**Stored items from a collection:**
————
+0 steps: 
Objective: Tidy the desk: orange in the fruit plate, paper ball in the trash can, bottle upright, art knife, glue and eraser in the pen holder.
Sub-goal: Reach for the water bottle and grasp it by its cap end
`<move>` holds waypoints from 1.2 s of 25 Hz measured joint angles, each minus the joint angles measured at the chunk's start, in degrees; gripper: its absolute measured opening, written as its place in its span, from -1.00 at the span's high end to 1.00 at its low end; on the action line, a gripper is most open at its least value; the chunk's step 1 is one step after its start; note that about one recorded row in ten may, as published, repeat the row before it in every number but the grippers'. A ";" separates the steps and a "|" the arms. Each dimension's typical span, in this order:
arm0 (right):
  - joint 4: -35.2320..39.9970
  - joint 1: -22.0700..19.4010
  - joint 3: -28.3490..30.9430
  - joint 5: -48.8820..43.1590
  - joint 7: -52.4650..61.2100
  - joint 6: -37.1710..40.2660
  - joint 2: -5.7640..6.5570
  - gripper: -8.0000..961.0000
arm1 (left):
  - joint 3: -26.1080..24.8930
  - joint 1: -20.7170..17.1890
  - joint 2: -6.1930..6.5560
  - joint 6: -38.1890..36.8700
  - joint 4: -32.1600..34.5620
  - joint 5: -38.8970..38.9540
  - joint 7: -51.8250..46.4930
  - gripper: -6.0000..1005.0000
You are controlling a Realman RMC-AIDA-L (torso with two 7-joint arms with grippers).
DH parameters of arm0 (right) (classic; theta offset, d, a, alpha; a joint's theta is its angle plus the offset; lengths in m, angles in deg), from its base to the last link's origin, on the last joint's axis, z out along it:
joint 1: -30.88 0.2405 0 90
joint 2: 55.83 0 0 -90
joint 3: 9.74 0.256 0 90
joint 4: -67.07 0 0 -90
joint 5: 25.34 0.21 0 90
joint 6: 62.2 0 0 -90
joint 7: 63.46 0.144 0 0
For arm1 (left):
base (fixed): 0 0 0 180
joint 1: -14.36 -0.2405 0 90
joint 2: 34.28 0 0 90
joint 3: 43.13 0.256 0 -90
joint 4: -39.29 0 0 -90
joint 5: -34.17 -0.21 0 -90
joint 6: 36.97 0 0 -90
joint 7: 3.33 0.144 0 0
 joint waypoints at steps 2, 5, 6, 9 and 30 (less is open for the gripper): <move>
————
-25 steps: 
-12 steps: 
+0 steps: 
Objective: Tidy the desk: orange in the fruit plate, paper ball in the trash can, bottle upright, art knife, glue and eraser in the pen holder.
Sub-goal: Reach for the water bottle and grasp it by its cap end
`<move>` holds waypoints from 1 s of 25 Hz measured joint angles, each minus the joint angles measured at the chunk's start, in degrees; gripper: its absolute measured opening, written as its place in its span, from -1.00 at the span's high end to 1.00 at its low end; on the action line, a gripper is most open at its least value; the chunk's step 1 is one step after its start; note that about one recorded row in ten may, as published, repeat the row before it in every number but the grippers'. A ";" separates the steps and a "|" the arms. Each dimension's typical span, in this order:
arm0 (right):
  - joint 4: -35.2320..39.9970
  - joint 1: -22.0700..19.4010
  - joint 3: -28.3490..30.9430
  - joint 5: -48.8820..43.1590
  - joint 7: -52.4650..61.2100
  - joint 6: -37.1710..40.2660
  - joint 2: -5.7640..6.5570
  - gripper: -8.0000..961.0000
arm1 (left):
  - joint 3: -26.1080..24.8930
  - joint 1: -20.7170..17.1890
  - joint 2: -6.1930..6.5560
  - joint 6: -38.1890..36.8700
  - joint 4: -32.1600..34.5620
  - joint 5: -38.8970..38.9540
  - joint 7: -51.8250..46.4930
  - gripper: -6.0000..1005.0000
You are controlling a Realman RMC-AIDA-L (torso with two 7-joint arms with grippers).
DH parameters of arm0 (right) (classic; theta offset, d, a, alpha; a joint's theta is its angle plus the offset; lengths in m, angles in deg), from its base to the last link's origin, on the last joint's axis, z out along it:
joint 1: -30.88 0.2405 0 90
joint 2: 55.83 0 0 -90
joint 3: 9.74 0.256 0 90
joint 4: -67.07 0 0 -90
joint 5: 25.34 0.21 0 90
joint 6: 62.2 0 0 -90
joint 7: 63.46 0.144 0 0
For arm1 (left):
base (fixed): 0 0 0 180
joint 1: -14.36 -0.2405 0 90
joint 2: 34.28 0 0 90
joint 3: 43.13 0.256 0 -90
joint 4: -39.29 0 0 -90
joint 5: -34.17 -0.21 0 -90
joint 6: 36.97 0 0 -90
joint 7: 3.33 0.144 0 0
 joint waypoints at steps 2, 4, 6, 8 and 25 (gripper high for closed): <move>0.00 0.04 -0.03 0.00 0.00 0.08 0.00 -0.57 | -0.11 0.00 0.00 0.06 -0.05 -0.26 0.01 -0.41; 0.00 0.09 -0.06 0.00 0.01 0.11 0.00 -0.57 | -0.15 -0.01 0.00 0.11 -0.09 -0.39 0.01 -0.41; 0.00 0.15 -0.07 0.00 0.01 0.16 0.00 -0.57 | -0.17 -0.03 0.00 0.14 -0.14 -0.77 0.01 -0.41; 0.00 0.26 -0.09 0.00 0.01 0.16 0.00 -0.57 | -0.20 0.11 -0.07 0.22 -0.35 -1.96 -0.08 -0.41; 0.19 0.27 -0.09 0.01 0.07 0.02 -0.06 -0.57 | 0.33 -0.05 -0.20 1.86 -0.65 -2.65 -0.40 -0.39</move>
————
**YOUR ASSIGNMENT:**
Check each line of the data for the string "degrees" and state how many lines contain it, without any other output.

**ANSWER SECTION:**
2